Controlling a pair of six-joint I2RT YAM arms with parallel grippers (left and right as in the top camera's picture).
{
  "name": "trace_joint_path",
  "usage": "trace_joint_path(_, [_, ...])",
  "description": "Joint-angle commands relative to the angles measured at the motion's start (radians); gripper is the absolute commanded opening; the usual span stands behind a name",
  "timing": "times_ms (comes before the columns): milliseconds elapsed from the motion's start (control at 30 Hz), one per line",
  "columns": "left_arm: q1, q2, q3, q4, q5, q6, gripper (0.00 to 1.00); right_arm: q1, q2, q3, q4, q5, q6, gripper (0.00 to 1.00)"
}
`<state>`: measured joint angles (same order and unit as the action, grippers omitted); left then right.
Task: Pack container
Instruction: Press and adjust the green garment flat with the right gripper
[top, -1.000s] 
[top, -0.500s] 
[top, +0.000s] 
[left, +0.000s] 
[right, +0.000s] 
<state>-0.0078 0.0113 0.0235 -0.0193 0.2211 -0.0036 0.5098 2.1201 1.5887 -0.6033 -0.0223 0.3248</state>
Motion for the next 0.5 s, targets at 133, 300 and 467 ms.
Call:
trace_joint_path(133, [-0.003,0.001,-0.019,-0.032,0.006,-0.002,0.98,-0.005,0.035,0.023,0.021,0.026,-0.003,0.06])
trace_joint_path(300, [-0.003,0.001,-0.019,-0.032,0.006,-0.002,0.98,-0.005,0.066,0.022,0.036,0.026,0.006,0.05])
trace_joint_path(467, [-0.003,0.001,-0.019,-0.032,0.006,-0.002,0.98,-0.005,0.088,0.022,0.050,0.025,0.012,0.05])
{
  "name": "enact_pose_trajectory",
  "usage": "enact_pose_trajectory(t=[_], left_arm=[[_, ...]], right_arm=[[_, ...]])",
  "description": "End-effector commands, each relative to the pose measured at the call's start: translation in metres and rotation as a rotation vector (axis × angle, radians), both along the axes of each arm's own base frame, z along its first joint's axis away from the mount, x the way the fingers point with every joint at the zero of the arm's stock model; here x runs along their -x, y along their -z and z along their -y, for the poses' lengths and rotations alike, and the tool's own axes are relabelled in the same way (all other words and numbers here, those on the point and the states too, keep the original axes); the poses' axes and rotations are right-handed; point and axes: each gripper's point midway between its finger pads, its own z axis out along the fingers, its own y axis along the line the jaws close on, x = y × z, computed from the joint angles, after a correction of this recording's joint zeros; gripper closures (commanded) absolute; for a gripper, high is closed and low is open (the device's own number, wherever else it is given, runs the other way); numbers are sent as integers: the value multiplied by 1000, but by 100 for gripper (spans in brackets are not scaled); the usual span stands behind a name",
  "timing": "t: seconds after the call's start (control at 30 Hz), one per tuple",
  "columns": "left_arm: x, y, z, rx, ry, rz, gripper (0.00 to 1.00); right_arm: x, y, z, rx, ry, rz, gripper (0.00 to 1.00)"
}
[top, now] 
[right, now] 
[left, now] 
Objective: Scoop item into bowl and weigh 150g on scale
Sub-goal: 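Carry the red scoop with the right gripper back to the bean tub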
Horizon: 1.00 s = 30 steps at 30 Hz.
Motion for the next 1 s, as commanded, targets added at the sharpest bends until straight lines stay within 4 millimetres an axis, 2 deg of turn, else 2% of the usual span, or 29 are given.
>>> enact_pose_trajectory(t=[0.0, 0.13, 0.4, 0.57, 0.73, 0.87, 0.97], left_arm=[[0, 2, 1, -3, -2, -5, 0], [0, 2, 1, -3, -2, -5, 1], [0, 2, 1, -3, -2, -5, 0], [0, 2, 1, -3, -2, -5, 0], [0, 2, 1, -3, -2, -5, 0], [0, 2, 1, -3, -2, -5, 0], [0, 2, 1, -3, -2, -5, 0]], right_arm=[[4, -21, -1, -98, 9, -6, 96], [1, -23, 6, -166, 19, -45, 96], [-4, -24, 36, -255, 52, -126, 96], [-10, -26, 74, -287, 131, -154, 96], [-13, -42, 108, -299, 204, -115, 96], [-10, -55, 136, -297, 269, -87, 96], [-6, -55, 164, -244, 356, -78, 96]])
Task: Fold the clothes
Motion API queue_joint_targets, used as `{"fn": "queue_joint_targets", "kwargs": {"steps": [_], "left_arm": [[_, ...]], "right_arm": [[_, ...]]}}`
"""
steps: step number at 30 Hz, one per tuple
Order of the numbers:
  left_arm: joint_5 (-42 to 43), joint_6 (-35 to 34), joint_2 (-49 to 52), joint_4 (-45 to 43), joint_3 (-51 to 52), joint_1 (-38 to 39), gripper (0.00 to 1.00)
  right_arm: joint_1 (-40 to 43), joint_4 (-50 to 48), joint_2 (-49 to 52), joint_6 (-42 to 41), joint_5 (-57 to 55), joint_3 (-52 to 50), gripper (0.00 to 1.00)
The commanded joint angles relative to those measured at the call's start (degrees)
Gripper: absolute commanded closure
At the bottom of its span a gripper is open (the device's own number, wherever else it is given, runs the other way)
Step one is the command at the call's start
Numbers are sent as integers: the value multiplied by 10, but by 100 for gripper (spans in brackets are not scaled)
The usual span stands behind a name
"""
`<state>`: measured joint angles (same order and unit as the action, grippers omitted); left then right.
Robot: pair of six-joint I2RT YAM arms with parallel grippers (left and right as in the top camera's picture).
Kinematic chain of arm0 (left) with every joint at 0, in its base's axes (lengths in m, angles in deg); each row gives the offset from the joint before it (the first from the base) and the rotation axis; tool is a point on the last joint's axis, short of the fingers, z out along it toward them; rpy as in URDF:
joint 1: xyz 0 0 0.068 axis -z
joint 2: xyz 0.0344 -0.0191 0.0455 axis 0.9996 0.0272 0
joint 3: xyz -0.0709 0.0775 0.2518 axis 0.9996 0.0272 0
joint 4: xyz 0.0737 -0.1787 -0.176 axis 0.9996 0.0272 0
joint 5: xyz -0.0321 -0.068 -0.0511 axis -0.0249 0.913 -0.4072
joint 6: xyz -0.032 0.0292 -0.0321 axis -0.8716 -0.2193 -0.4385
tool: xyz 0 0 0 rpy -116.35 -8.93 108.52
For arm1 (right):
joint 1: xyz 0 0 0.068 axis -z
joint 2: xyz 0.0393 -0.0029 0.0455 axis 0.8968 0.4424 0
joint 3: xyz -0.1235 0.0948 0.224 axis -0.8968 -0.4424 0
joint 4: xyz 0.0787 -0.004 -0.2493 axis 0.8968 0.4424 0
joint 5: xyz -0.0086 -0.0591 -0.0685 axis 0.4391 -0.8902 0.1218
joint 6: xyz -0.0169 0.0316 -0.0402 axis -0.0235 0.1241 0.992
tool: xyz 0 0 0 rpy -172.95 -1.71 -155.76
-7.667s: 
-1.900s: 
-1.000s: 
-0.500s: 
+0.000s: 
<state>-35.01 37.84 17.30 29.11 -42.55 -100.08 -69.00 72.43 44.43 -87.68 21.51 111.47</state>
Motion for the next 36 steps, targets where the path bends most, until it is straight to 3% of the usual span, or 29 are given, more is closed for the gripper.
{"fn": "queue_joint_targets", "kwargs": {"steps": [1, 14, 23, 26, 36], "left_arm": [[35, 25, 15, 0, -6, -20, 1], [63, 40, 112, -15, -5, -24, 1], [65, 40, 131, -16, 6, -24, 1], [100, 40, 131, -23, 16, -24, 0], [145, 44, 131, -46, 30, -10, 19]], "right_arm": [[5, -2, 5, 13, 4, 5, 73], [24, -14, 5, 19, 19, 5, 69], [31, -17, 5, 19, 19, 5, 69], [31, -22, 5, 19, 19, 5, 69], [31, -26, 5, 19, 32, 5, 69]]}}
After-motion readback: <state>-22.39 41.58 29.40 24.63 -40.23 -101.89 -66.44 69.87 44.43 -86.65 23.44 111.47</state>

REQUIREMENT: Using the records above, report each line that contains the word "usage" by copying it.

RESULT:
  "usage": "trace_joint_path(_, [_, ...])",
  "usage": "enact_pose_trajectory(t=[_], left_arm=[[_, ...]], right_arm=[[_, ...]])",

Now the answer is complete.